- Task directions -
Scan the lines below for "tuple"; report the number of lines that contain it, and only that.

- Dataset records -

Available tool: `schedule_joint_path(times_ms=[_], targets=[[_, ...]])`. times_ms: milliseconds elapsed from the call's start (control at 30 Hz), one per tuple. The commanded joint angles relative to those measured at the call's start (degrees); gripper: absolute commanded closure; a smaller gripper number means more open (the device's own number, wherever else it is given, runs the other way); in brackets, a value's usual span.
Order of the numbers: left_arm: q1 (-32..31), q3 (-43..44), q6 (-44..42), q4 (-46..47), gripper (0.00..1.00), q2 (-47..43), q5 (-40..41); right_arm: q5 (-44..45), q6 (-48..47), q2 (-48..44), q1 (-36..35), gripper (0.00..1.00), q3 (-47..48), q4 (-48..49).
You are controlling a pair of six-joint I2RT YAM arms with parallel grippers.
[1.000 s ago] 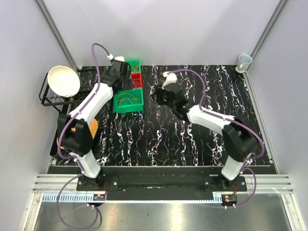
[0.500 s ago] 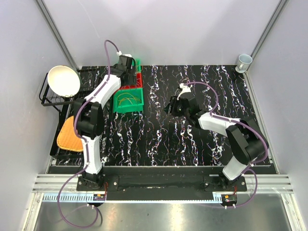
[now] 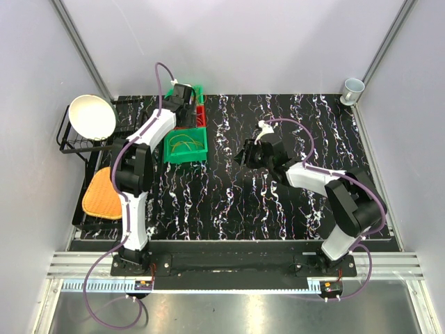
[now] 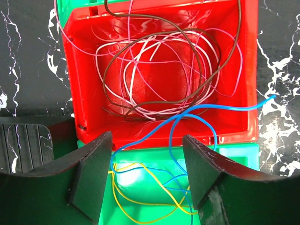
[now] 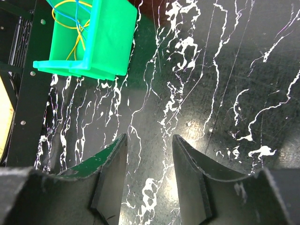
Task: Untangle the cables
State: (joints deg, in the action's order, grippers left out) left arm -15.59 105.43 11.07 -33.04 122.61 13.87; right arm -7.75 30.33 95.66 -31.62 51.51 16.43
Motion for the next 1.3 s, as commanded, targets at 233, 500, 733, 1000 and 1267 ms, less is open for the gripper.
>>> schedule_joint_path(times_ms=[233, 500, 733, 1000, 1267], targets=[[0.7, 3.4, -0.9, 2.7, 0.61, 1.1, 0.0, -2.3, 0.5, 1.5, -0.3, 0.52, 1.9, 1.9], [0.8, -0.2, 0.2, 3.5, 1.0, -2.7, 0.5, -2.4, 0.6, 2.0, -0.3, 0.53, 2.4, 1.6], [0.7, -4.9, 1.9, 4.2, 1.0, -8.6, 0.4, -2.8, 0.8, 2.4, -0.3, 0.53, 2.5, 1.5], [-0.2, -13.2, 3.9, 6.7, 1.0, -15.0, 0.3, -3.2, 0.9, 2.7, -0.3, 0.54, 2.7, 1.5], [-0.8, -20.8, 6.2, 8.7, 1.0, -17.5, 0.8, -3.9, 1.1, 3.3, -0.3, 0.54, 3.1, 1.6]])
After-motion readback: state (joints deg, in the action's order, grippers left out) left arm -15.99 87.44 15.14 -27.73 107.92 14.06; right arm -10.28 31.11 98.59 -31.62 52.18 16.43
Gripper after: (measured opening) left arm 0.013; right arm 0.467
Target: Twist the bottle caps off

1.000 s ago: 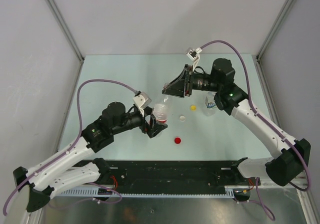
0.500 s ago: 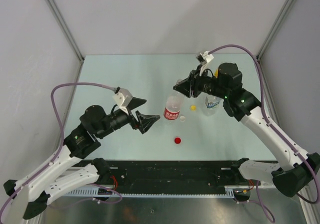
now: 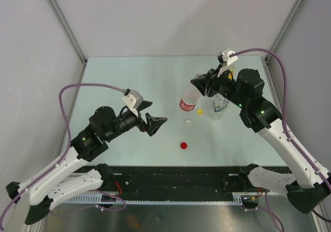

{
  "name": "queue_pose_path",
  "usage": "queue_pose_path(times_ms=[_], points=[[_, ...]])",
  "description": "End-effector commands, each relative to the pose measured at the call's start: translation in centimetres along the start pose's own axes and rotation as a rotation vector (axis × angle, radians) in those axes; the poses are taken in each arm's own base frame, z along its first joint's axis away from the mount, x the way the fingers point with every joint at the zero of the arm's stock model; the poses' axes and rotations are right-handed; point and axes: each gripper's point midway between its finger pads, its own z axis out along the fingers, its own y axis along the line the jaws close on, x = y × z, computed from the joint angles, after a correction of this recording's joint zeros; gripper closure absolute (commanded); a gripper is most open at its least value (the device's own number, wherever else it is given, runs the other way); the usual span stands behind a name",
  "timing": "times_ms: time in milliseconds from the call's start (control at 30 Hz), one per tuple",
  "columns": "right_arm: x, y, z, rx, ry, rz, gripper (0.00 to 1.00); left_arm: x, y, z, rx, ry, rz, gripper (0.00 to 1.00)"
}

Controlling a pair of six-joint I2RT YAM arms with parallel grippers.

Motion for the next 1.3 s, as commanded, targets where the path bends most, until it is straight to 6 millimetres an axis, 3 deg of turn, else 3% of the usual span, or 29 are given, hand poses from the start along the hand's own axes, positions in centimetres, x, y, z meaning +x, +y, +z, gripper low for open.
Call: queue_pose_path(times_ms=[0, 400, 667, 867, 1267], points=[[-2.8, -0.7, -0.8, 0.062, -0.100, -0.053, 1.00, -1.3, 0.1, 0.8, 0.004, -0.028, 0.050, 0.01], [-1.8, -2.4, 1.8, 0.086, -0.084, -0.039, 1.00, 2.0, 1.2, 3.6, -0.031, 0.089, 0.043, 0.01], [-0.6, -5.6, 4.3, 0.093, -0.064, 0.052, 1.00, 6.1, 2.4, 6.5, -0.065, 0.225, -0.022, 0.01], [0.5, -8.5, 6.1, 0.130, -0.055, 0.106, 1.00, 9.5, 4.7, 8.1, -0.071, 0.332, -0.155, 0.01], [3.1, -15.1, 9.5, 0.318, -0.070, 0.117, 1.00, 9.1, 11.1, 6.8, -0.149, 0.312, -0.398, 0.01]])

- Answer -
2